In hindsight I was being dramatic, again when you build everything from scratch it takes a lot of time and energy. Please outsource as much as possible, re-use as much as possible. Focus on the things that will give the largest benefit. Kickstarter campaigns are typically done for products that are eventually made and are a method to bootstrap sales. Our idea was not a fit. Things need to be thought threw, you can't fight against yourself. Remove as many barriers from success as possible.
From here we got stuck. This was the crux of it. We had everything just not the users. The most important part. The money flow. We would try creating an affiliate program, mass emailing psychologists but they said they couldn’t receive any kickback for legal reasons.
In hindsight personal selling for users was needed here. I remember we did a photoshoot for the kickstarter at a gym, and people were very interested as to what was going on.
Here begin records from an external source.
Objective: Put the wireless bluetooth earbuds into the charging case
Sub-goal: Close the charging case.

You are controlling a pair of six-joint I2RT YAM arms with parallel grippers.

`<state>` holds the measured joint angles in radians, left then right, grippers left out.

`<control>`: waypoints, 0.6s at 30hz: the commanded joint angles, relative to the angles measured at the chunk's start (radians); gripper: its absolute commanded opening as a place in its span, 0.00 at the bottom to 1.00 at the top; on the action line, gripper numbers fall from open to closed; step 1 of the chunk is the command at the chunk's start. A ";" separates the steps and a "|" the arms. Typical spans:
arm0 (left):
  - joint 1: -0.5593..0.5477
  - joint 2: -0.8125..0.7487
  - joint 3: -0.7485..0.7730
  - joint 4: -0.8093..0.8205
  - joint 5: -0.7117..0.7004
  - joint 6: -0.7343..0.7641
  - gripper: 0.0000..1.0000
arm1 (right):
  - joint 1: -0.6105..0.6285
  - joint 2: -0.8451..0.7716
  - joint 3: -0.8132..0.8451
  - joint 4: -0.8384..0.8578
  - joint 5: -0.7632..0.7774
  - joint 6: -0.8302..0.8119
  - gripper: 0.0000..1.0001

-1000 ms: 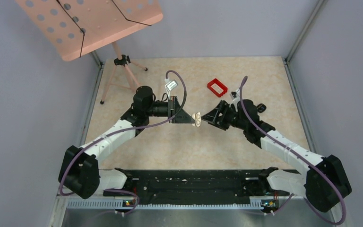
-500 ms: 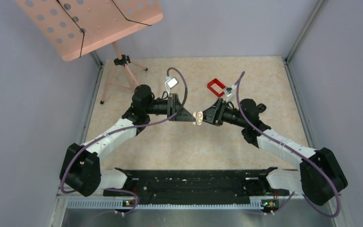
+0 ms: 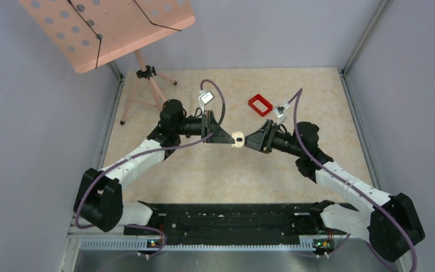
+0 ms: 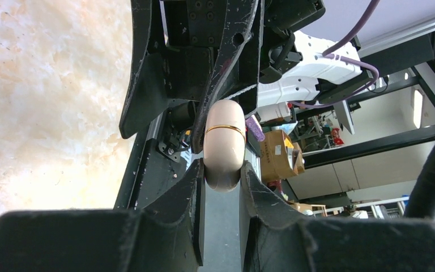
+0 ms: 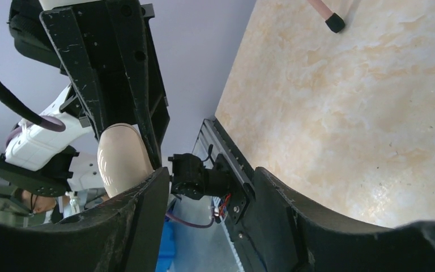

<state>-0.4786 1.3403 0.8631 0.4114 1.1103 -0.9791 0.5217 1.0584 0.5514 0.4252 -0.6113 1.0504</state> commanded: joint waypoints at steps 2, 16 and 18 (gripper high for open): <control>0.016 0.018 0.015 -0.011 -0.038 0.043 0.00 | 0.006 -0.087 0.032 -0.051 0.053 -0.025 0.64; 0.047 0.023 -0.048 0.210 0.022 -0.093 0.00 | -0.022 -0.207 0.025 -0.145 0.175 -0.057 0.74; 0.049 0.024 -0.049 0.211 0.026 -0.094 0.00 | -0.022 -0.220 0.018 -0.115 0.172 -0.060 0.77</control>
<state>-0.4358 1.3628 0.8227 0.5278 1.1118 -1.0485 0.5125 0.8795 0.5507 0.2398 -0.4614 1.0103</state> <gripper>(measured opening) 0.253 0.741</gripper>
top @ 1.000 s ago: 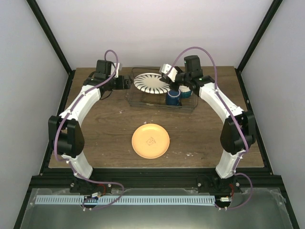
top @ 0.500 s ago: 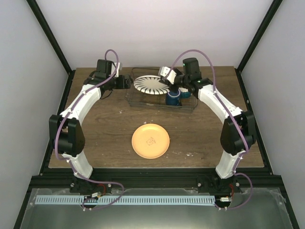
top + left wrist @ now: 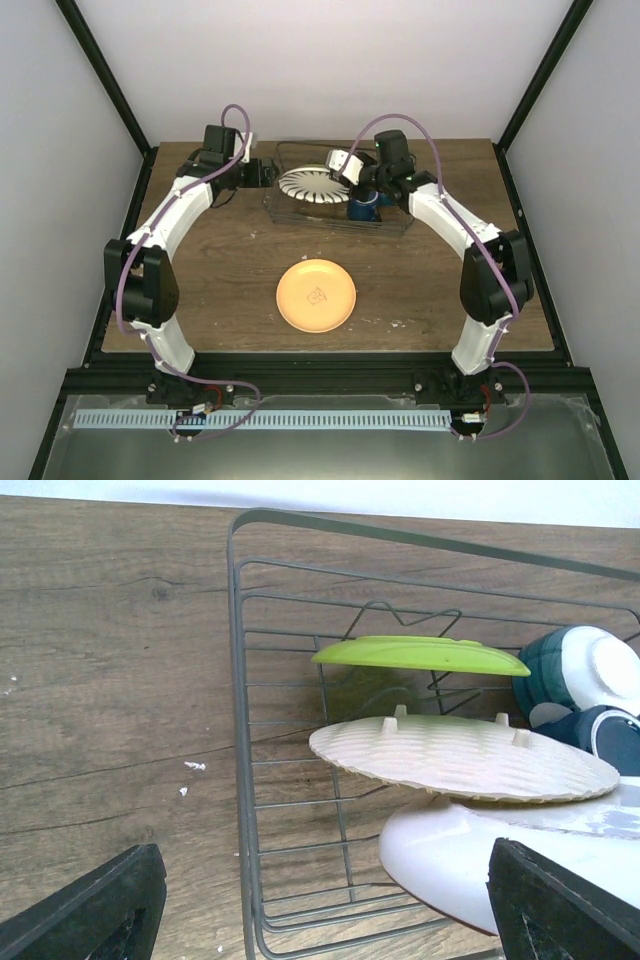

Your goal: Load the mixed dishes into the dish rack

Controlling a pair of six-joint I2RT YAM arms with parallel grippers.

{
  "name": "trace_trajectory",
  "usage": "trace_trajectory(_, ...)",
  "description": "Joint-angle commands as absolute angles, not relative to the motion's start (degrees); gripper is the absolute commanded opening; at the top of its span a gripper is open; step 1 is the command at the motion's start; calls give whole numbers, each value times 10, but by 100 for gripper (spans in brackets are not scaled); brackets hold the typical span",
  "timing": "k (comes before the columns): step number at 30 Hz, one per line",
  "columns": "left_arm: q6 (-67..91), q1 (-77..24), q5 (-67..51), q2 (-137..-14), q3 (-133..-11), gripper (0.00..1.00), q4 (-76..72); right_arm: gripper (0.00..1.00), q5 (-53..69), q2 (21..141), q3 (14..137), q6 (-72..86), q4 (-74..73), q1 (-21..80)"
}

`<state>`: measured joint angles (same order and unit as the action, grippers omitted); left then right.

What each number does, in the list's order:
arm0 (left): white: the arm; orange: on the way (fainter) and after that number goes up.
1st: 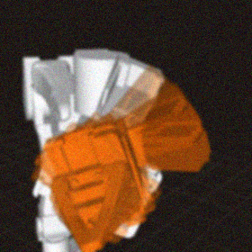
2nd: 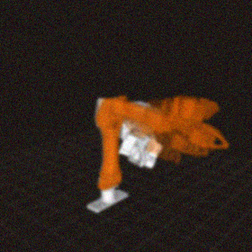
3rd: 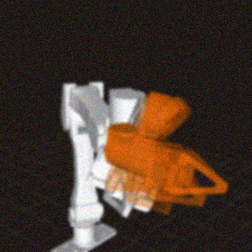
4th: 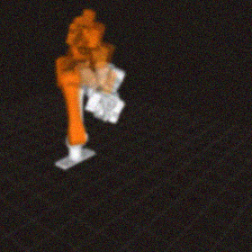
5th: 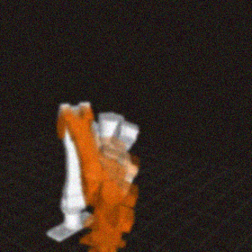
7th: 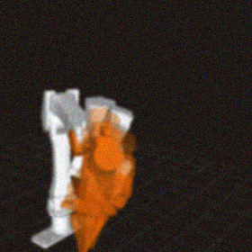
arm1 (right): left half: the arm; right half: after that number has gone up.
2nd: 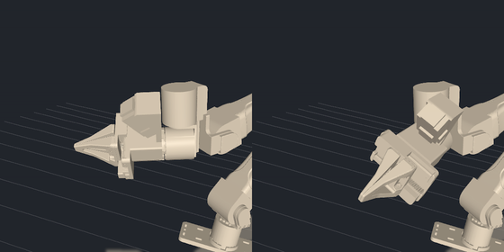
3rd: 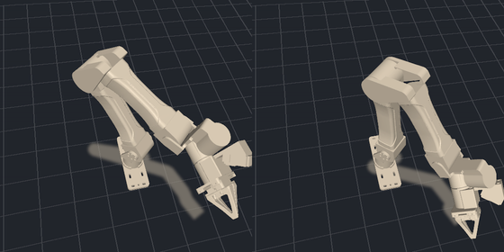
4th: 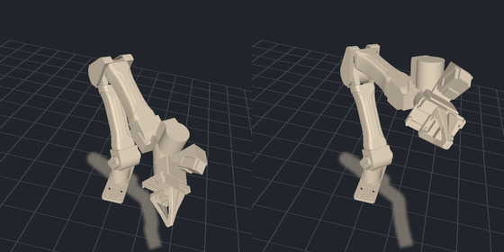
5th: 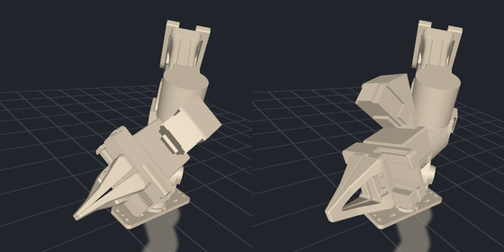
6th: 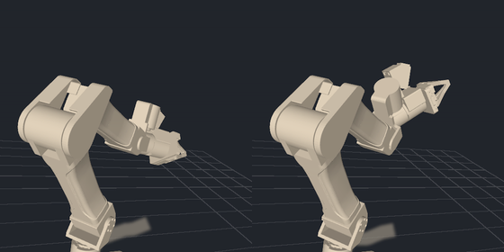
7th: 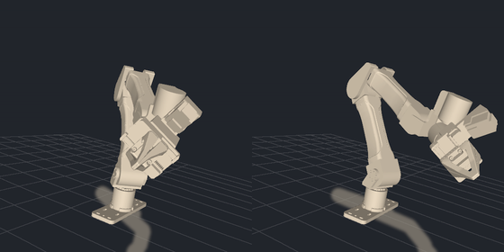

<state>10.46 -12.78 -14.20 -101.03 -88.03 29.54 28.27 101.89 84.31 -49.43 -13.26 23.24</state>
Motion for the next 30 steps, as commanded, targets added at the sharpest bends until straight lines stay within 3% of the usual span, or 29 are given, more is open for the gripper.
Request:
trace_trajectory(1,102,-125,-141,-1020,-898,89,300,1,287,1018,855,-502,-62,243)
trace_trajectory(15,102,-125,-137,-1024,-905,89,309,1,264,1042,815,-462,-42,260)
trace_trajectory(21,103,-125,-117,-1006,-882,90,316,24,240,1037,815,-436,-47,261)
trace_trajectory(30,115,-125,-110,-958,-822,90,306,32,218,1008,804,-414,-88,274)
Saving the emails here and getting users feedback who are interested are a necessity. Stepping out of my comfort zone, going to a gym and asking people.
My career at this point was getting held back I felt. Friends and family were getting ahead, my age or younger. I just started losing motivation.
After all that, it was difficult. I wanted to continue. Our next plan was to target dieticians and a whole bunch of other groups that we felt could bring in people who would like and use our platform.
I started looking at competition and noticed that other sites had all these different payment types. Ours would end up being cheaper personal training because it’s an open market. Trainers would have to compete on pricing. Other sites would have what seemed like static site generated Trainers and couldn’t scale like ours would.
I designed it to be a fully automated system if it worked it would’ve been amazing for everyone. Just its so difficult to get user attention these days. Maybe we stopped just when it would get good and payoff.
In hindsight don't worry about competition, focus on customers key needs and finding unique value your solution can provide.
I just feel like after so much effort being put into it, everything else is easier. I'm so used to working a lot because of it. With my career knowing that if I work on it there are fixed very likely outcomes for me to grow and get things out of it. Maybe thats my next step.
I will do the work, I know how to grind and put in the effort. Push through and find a solution when things get tough. I just need to be pushed in the "right" direction.
That’s why I’m writing this blog. To write my thoughts, to write about the experiments I do. The perspective you can get, should give some value out of the things I try and we can both be better for it.
I would love to hear about your experiences and thoughts. I know I’m far from perfect, no one is. So please feel free to criticize and share.
This has been a letter from a coder.